◆ **TASK INSTRUCTIONS**
Please print the full listing below exactly, but not the pictures in it.

*** GIVEN INFORMATION ***

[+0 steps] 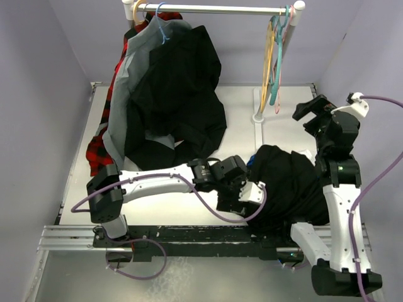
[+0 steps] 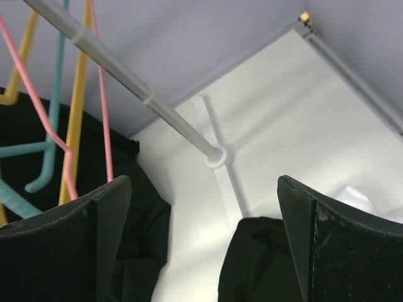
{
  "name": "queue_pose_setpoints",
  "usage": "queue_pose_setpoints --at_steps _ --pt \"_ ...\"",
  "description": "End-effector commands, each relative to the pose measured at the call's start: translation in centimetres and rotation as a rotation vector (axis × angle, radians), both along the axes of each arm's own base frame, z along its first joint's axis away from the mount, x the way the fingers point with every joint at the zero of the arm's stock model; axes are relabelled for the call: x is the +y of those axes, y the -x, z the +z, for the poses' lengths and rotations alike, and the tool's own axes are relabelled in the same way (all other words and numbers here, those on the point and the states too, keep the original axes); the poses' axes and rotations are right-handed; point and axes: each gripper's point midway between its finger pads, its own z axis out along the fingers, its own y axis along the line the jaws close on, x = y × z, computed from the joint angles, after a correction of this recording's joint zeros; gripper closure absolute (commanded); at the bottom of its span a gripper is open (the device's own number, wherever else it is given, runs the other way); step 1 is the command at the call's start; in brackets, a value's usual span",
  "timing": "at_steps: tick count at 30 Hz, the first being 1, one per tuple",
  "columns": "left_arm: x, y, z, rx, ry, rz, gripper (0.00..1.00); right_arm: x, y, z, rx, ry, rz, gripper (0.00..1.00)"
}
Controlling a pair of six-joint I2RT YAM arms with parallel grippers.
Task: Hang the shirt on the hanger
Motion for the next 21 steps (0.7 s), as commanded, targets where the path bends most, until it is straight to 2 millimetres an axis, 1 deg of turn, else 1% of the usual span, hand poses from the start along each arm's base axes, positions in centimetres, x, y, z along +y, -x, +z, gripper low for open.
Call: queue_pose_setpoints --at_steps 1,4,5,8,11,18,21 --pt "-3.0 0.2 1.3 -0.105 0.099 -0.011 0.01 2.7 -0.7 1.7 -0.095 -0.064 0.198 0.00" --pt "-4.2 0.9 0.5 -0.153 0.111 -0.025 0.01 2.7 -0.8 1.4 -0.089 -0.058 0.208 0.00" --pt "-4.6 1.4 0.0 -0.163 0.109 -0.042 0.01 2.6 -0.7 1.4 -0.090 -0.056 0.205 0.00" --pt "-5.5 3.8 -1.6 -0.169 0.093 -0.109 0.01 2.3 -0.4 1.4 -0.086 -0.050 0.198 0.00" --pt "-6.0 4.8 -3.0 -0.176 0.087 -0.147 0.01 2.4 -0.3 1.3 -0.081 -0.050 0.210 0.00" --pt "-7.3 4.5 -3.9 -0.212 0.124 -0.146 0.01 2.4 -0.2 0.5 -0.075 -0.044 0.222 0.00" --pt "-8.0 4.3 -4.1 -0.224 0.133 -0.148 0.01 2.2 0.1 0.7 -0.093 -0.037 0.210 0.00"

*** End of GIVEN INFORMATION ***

◆ **RESULT FOR THIS TASK**
[+0 steps] 
[+0 steps] 
{
  "name": "queue_pose_setpoints",
  "usage": "queue_pose_setpoints --at_steps _ --pt \"_ ...\"",
  "description": "End-effector commands, each relative to the pose measured at the call's start: translation in centimetres and rotation as a rotation vector (axis × angle, radians), both along the axes of each arm's own base frame, z along its first joint's axis away from the mount, x the way the fingers point with every joint at the zero of the arm's stock model; axes are relabelled for the call: x is the +y of those axes, y the -x, z the +z, for the poses' lengths and rotations alike, and the tool's own axes are relabelled in the same way (all other words and numbers here, those on the point and the states too, keep the original axes); the poses' axes and rotations are right-handed; point and axes: each gripper's point midway between its finger pads, its own z axis out along the fingers, its own y axis along the line the jaws close on, x = y × z, computed from the joint angles, after a correction of this recording's joint zeros; gripper closure absolute (commanded); at the bottom of its span a gripper is open (the device's own number, wherever else it is given, runs the other way); step 1 is the command at the call's start; in brackets, a value's usual span",
  "timing": "at_steps: tick count at 30 Hz, the first being 1, one per tuple",
  "columns": "left_arm: x, y, z, rx, ry, rz, gripper (0.00..1.00); right_arm: x, y, z, rx, ry, rz, gripper (0.00..1.00)"
}
Controlling a pair of six-joint I2RT YAM arms with parallel grippers.
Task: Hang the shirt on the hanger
Motion for the next 21 steps (0.7 s), as commanded, targets where the path bends most, until it is straight to 2 millimetres an axis, 1 deg of turn, else 1% of the usual span, hand poses from the start along each arm's base axes, positions in centimetres, x, y, z along +y, -x, +z, gripper low for open.
Call: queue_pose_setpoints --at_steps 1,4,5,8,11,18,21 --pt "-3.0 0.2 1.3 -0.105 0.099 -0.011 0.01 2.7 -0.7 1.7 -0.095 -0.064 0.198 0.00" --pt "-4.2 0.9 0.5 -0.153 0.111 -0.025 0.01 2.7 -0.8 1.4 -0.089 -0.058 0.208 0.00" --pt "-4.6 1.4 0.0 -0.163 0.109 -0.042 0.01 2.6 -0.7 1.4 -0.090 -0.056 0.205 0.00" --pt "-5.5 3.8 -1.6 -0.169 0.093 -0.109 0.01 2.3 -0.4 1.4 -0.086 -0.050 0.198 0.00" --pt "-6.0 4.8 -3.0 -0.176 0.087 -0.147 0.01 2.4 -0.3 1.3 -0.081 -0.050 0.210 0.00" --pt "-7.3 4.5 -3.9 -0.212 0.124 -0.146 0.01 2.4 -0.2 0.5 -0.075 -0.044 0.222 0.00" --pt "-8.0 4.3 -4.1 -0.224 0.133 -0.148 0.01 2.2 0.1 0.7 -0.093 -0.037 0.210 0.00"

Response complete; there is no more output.